Unit testing eval & search
Moderator: Ras
-
- Posts: 22
- Joined: Fri May 30, 2025 10:18 pm
- Full name: Ben Vining
Unit testing eval & search
I've got lots of unit tests for my board representation, move gen, and FEN/PGN handling, but I'm wondering if/how other engine authors handle testing evaluation & search. So far I've got some really basic tests for each: for eval I'm basically just checking that it scores mate & stalemate correctly, and for search I've got a few basic test positions. I know about SPRT, but I think the problem there is that it requires a baseline working engine to compare against, so especially as a first-time engine author, I'm wondering if anyone has any tips to help test my eval/search algorithms as I'm implementing them.
-
- Posts: 547
- Joined: Tue Feb 04, 2014 12:25 pm
- Location: Gower, Wales
- Full name: Colin Jenkins
Re: Unit testing eval & search
Your baseline is the code you have now. Do a singular tweak on top of that and you can SPRT before and after versions. Or maybe strip things back to Negamax and a simple eval and start again using SPRT as you go; it's a quick process early on.
For tweaks that should not functionally change eval/search - like most optimisations - you can use a bench command - it's extremely useful. Essentially run a search over N positions to depth M (I use 12) and report the total number of nodes and nps. If the bench nodes value is unchanged pre/post tweak and nps has not crashed, you're (very probably) good. I think I stole my positions from Ethereal. It's also very useful as a paranoia check when you make any change at all.
Assuming you already have PERFT, SPRT and bench is all you need really, with optional SPSA infrequently.
Edit: Ah sorry, I just reread your post and maybe you don't have a working engine. In which case make that top priority and then SPRT/bench from there removing stuff if needed to get you going. You only need implement a minimal set of UCI commands for SPRT.
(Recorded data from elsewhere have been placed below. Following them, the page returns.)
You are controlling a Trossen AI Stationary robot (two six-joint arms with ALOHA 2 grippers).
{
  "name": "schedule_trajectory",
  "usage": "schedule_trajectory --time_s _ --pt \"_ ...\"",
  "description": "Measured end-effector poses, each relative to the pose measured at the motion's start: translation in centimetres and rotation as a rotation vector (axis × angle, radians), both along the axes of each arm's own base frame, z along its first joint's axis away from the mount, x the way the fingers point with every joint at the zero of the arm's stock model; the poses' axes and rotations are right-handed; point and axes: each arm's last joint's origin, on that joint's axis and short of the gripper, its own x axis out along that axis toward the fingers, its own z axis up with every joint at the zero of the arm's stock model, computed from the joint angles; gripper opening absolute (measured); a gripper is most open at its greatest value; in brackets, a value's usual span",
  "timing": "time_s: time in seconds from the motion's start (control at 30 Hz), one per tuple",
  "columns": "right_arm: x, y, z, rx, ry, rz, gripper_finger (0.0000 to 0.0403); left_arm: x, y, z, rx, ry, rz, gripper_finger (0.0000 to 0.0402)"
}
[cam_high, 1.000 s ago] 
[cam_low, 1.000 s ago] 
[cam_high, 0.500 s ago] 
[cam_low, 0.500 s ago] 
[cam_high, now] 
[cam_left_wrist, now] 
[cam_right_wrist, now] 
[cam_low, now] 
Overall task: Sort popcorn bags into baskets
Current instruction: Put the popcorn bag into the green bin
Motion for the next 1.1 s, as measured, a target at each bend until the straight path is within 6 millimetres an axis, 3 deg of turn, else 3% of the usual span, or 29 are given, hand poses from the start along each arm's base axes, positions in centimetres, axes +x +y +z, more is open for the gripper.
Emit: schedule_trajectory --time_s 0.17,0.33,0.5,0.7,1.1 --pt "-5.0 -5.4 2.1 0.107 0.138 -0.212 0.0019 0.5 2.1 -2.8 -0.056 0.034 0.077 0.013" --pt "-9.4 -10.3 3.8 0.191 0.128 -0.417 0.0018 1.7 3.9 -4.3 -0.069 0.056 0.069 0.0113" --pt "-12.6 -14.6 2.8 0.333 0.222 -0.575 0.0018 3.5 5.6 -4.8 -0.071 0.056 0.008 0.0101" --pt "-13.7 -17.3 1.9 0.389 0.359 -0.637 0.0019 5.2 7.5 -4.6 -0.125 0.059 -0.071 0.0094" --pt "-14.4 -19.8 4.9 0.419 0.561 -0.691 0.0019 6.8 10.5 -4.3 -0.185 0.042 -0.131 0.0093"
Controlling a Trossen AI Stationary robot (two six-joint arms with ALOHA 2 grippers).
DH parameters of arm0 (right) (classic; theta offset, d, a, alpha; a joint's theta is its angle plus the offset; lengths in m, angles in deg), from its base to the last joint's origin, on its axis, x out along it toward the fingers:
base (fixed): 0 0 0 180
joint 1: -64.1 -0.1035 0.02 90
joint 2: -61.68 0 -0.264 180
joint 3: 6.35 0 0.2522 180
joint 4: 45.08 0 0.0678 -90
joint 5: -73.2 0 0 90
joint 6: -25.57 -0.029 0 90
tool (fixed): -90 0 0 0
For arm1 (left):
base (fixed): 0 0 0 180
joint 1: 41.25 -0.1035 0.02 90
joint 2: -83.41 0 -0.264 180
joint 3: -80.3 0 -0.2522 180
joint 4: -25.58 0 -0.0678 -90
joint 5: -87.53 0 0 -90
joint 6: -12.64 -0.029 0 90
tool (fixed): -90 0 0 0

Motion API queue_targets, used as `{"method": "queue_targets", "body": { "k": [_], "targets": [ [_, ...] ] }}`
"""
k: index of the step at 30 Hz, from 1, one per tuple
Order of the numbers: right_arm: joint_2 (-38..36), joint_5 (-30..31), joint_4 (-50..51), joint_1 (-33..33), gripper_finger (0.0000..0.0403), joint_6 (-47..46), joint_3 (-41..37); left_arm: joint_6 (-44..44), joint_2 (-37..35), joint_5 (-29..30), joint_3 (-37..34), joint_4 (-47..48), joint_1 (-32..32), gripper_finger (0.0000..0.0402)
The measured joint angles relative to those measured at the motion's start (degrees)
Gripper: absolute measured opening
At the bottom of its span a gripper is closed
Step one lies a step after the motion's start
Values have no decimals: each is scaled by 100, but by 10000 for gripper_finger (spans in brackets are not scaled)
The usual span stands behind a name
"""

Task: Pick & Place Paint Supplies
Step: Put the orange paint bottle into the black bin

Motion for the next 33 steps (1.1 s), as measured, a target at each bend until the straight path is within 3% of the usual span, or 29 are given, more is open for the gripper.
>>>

PS: Re your other question about Zobrists, if you calculate them on invocation make sure your random function always generates the same set of values so that bench is stable. You can then also SPRT the quality of your randoms.
For tweaks that should not functionally change eval/search - like most optimisations - you can use a bench command - it's extremely useful. Essentially run a search over N positions to depth M (I use 12) and report the total number of nodes and nps. If the bench nodes value is unchanged pre/post tweak and nps has not crashed, you're (very probably) good. I think I stole my positions from Ethereal. It's also very useful as a paranoia check when you make any change at all.
Assuming you already have PERFT, SPRT and bench is all you need really, with optional SPSA infrequently.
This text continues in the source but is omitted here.